WORK REQUEST → Check each line of the listing below for the string "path", and copy the ones that have it.

DATASET EXTRACT →
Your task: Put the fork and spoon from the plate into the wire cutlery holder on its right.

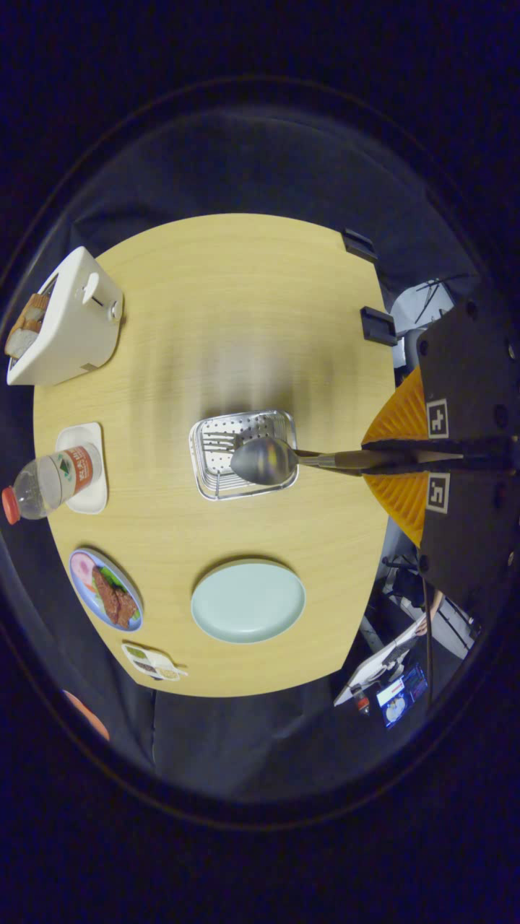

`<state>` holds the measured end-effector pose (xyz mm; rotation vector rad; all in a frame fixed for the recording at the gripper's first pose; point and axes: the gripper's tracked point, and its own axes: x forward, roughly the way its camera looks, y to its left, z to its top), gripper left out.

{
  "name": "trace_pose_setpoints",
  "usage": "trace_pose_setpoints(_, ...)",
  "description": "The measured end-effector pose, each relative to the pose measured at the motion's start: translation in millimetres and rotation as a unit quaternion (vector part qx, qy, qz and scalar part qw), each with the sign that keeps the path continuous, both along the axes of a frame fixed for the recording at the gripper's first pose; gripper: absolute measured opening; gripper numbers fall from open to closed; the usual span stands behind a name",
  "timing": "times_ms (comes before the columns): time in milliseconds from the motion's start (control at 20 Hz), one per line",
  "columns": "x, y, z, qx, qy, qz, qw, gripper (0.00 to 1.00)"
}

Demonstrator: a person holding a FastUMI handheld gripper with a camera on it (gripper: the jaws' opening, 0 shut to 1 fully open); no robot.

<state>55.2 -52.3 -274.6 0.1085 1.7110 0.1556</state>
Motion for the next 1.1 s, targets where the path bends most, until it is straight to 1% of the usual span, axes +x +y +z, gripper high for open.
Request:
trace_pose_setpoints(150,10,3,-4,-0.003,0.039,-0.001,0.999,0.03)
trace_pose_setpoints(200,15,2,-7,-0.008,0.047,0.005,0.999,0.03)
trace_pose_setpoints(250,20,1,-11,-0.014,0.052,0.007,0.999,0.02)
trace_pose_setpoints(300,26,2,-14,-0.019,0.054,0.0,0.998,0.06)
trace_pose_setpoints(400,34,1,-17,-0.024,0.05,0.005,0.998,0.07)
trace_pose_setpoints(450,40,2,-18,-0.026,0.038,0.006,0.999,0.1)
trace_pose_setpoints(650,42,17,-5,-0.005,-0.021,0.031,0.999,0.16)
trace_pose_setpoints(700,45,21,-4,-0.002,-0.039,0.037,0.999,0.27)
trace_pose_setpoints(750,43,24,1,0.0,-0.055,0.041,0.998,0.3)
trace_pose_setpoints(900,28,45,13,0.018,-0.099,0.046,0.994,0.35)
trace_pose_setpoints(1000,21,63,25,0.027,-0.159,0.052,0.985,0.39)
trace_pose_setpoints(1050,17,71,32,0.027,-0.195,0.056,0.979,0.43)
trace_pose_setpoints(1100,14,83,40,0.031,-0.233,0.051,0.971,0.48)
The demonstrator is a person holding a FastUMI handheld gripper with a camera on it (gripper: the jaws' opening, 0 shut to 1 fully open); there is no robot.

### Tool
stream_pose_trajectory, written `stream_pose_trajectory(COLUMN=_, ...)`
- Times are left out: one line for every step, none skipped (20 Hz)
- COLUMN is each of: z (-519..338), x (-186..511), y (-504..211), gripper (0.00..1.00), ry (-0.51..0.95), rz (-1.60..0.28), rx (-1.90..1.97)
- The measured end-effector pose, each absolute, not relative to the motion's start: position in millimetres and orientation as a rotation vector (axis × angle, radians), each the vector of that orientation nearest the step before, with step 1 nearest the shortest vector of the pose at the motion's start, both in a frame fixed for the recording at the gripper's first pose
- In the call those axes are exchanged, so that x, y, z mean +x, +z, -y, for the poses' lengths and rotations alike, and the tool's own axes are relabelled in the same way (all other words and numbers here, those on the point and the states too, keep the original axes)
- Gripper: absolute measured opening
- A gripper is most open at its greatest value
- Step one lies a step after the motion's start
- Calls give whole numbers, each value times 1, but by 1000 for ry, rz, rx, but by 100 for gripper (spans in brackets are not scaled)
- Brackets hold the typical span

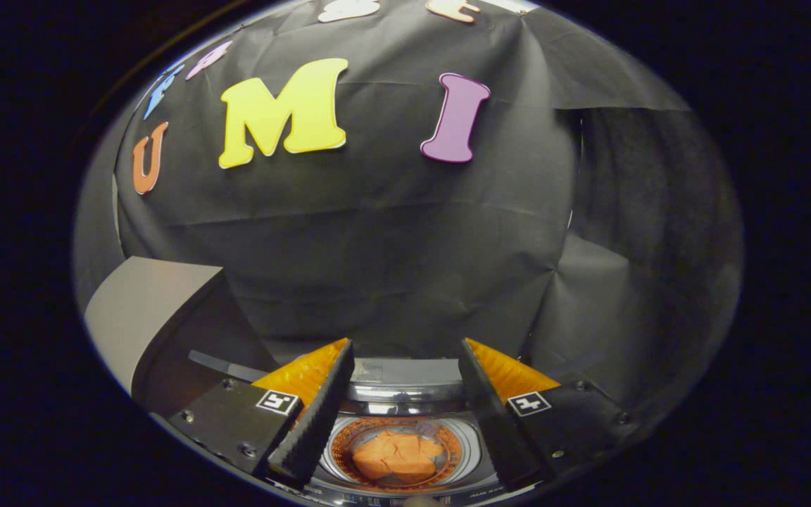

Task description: Put the clothes into the washing machine and then close the washing machine lid.

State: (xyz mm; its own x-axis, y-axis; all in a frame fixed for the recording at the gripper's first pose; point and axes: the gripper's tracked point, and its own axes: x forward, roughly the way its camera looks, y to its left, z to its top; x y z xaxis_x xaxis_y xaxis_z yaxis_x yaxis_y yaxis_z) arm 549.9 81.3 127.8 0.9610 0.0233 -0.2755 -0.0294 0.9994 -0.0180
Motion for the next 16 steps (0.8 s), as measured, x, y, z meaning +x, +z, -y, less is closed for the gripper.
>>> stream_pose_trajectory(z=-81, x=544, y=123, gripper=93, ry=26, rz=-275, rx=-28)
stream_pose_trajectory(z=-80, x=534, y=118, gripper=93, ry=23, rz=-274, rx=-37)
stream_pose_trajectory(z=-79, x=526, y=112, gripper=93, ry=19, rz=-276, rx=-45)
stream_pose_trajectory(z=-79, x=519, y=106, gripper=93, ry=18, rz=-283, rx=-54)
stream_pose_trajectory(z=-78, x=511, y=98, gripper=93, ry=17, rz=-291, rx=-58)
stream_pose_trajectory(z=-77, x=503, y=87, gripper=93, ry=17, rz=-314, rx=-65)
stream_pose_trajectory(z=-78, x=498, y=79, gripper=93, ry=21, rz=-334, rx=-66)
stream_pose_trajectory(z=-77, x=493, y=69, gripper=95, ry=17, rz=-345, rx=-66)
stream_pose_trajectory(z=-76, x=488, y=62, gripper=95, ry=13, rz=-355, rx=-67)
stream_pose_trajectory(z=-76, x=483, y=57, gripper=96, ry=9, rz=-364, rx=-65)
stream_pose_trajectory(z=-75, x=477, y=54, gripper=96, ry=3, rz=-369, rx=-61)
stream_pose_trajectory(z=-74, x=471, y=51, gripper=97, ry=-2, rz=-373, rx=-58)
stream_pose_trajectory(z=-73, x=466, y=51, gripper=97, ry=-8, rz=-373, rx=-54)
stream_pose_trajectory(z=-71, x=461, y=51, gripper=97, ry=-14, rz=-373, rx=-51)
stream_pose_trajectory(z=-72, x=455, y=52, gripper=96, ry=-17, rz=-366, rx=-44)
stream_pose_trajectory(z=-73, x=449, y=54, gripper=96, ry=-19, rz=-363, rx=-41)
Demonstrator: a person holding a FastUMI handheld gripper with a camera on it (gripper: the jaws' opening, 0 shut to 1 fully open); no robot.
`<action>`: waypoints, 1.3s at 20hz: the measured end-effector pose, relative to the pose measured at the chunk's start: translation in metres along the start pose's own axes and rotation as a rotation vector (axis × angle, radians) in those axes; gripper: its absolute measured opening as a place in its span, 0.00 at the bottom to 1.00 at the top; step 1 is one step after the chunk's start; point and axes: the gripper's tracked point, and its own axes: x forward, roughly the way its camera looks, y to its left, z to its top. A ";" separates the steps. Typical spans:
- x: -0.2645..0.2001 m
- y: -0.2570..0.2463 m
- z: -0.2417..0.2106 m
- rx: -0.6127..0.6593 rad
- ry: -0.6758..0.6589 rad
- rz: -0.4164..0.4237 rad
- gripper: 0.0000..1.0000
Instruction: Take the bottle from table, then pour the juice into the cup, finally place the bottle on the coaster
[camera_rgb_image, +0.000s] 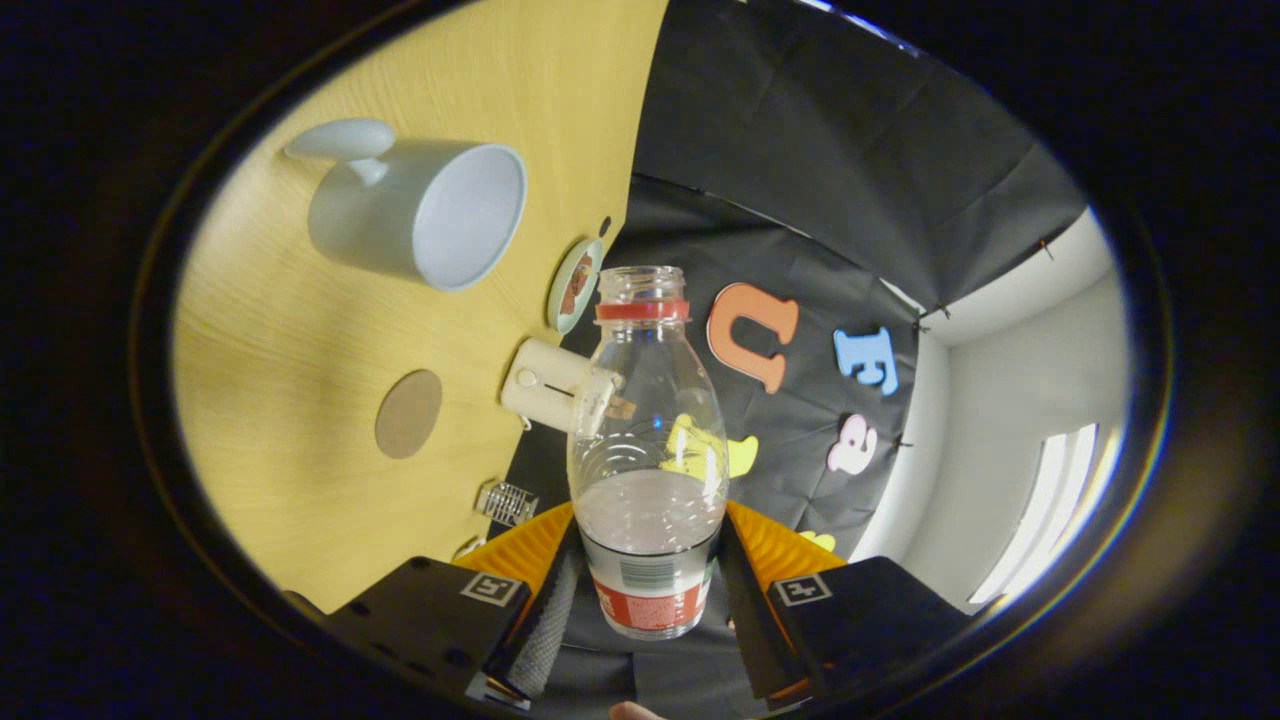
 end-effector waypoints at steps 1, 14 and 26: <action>0.000 0.005 -0.002 0.060 0.010 0.024 0.77; -0.019 -0.045 -0.031 0.872 -0.001 0.034 0.77; 0.018 -0.103 -0.075 1.496 -0.002 -0.012 0.77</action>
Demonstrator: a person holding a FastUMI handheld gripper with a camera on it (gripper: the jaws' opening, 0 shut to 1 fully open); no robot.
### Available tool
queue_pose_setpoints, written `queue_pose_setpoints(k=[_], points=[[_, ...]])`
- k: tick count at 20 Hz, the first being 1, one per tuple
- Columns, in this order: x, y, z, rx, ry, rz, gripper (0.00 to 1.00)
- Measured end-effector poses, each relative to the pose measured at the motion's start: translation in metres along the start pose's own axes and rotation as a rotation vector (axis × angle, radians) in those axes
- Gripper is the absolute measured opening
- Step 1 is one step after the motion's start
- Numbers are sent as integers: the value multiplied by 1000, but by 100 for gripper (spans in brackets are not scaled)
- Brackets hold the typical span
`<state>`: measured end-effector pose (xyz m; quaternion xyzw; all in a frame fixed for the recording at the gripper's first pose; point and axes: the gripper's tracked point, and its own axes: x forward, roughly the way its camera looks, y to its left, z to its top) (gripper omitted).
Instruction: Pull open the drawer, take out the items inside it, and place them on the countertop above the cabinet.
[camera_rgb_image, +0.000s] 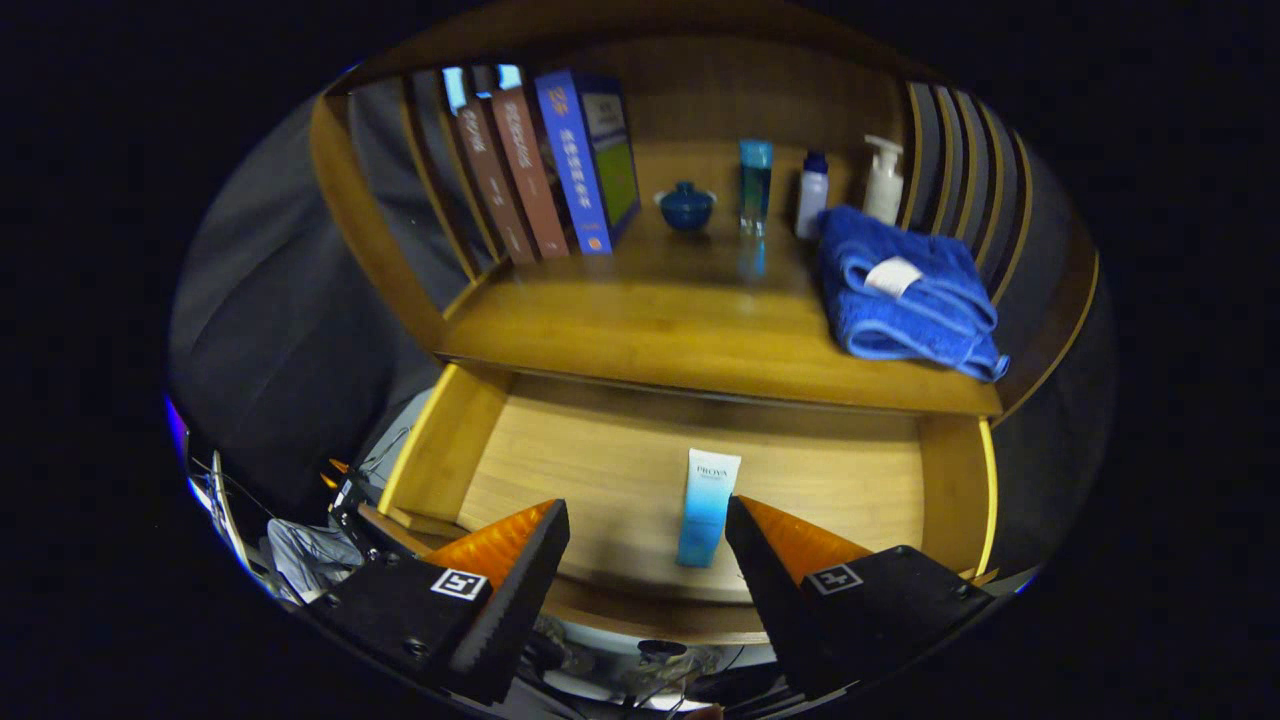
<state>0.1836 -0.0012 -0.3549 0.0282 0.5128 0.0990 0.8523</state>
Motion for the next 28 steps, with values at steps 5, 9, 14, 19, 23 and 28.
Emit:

ANSWER TO THIS TASK →
  "description": "The measured end-effector pose, each relative to the pose measured at the motion's start: translation in millimetres and rotation as a unit quaternion (vector part qx, qy, qz and scalar part qw), each with the sign that keeps the path continuous, both along the axes of a frame fixed for the recording at the gripper's first pose; gripper: absolute measured opening; gripper numbers fall from open to closed; the usual span stands behind a name",
Motion for the next 1.1 s, targets where the path bends most, until it is straight to 1% of the usual span, axes +x +y +z, gripper high for open.

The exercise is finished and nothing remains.